**PROBLEM STATEMENT**. Every line from the one with "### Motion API" to the one with "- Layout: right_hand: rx", including those two, is to be copied exactly; all other lines of the entries below are left out.

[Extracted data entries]
# # #
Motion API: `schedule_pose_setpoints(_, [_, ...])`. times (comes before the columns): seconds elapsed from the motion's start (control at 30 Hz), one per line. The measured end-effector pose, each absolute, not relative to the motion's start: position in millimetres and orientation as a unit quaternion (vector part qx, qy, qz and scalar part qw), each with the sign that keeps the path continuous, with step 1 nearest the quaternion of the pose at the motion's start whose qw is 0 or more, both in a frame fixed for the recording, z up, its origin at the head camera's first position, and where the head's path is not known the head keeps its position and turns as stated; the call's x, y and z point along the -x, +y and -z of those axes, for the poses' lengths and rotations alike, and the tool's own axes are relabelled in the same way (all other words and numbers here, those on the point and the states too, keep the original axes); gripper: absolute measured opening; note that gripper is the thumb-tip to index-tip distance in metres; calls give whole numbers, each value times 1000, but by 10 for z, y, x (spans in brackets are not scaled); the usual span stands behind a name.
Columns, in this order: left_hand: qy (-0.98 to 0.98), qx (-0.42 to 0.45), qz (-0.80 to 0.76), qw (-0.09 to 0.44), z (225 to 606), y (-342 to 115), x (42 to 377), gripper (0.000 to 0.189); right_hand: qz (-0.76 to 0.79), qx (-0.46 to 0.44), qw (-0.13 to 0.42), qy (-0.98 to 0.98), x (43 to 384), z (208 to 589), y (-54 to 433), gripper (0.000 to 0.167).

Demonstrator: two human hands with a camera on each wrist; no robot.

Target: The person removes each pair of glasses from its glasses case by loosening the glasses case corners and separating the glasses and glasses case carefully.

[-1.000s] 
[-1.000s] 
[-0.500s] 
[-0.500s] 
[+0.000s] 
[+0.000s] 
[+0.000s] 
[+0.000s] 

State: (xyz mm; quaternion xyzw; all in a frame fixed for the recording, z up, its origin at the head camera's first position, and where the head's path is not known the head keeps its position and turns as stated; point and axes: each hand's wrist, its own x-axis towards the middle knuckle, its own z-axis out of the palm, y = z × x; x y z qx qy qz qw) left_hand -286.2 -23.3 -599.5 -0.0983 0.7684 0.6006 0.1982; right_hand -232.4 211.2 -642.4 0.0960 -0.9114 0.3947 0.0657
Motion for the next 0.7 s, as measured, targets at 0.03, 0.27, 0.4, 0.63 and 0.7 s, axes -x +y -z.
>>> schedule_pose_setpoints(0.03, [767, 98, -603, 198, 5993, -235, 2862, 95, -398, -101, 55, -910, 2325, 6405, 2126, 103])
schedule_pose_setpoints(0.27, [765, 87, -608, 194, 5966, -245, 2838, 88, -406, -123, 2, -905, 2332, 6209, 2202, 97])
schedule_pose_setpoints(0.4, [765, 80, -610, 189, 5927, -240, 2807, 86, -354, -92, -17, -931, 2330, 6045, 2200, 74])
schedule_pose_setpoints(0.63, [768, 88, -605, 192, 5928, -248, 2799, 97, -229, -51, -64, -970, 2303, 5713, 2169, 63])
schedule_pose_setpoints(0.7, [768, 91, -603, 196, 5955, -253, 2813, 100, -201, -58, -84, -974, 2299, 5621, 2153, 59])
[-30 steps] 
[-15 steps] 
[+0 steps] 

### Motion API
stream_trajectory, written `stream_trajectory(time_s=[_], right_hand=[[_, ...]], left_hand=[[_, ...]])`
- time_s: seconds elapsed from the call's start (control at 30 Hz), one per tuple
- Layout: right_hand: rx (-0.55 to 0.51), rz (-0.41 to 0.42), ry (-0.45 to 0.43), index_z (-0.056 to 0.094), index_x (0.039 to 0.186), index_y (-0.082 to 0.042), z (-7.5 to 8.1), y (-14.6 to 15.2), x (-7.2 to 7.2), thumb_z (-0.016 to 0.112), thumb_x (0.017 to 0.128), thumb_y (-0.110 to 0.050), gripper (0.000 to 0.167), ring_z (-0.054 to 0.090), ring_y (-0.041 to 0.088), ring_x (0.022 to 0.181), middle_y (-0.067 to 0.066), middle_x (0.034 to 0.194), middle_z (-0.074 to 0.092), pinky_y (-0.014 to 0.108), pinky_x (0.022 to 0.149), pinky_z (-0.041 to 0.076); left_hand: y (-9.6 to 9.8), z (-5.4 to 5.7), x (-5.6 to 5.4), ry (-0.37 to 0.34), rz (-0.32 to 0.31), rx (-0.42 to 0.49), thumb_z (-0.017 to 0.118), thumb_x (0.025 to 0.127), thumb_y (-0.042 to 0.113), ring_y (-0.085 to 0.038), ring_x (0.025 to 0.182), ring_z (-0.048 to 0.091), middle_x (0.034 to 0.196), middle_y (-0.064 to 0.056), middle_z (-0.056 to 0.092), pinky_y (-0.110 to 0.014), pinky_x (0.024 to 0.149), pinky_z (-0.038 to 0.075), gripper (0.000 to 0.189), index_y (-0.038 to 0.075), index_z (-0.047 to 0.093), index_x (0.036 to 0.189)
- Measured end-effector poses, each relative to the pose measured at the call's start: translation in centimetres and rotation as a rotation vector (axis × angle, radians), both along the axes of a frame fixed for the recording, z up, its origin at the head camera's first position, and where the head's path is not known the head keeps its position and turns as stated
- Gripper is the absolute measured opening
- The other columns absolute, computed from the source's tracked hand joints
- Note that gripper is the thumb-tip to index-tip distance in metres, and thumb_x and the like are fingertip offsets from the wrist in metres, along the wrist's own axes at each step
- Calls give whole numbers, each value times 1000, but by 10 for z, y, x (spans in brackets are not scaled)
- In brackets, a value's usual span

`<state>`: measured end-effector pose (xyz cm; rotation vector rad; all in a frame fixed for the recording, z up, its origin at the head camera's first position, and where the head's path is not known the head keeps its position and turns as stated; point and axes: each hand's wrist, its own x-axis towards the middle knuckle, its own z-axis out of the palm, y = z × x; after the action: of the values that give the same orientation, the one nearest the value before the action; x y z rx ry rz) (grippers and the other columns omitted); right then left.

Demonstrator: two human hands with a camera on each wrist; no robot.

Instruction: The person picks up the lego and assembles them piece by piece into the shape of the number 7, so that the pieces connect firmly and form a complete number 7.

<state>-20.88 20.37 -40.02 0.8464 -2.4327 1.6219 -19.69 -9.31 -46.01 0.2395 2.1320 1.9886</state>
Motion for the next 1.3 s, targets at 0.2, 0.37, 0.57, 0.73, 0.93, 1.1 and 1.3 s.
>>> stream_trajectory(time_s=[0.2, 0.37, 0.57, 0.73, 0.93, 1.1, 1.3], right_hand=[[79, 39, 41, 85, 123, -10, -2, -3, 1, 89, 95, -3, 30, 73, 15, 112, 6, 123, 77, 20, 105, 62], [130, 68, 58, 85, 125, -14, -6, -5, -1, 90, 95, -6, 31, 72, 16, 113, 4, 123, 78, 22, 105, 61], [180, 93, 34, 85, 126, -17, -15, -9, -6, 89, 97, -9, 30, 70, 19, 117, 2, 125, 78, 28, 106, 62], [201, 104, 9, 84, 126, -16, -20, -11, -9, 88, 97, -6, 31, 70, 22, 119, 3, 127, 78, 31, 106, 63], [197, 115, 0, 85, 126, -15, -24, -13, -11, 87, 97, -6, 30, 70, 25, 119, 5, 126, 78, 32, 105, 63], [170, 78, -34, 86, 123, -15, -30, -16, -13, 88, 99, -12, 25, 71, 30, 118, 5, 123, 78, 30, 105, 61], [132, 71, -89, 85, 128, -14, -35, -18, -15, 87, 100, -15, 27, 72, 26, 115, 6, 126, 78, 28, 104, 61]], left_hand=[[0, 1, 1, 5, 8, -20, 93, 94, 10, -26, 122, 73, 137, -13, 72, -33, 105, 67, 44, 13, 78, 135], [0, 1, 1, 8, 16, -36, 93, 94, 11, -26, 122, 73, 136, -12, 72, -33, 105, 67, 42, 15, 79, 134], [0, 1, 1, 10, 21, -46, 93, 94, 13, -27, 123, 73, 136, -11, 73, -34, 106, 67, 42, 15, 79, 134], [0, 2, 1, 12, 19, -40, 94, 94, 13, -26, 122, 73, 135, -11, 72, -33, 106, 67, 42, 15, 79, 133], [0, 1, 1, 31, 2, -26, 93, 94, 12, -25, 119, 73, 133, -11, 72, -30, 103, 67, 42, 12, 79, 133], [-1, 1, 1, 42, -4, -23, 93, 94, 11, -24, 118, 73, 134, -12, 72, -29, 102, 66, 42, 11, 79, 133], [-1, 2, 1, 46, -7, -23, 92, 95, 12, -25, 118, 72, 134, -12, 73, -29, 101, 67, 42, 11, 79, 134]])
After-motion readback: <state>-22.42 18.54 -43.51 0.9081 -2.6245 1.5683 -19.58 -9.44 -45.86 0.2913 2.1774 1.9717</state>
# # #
**TASK OUTPUT**.
### Motion API
stream_trajectory, written `stream_trajectory(time_s=[_], right_hand=[[_, ...]], left_hand=[[_, ...]])`
- time_s: seconds elapsed from the call's start (control at 30 Hz), one per tuple
- Layout: right_hand: rx (-0.55 to 0.51), rz (-0.41 to 0.42), ry (-0.45 to 0.43), index_z (-0.056 to 0.094), index_x (0.039 to 0.186), index_y (-0.082 to 0.042), z (-7.5 to 8.1), y (-14.6 to 15.2), x (-7.2 to 7.2), thumb_z (-0.016 to 0.112), thumb_x (0.017 to 0.128), thumb_y (-0.110 to 0.050), gripper (0.000 to 0.167), ring_z (-0.054 to 0.090), ring_y (-0.041 to 0.088), ring_x (0.022 to 0.181), middle_y (-0.067 to 0.066), middle_x (0.034 to 0.194), middle_z (-0.074 to 0.092), pinky_y (-0.014 to 0.108), pinky_x (0.022 to 0.149), pinky_z (-0.041 to 0.076); left_hand: y (-9.6 to 9.8), z (-5.4 to 5.7), x (-5.6 to 5.4), ry (-0.37 to 0.34), rz (-0.32 to 0.31), rx (-0.42 to 0.49), thumb_z (-0.017 to 0.118), thumb_x (0.025 to 0.127), thumb_y (-0.042 to 0.113), ring_y (-0.085 to 0.038), ring_x (0.025 to 0.182), ring_z (-0.048 to 0.091), middle_x (0.034 to 0.196), middle_y (-0.064 to 0.056), middle_z (-0.056 to 0.092), pinky_y (-0.110 to 0.014), pinky_x (0.024 to 0.149), pinky_z (-0.038 to 0.075), gripper (0.000 to 0.189), index_y (-0.038 to 0.075), index_z (-0.047 to 0.093), index_x (0.036 to 0.189)

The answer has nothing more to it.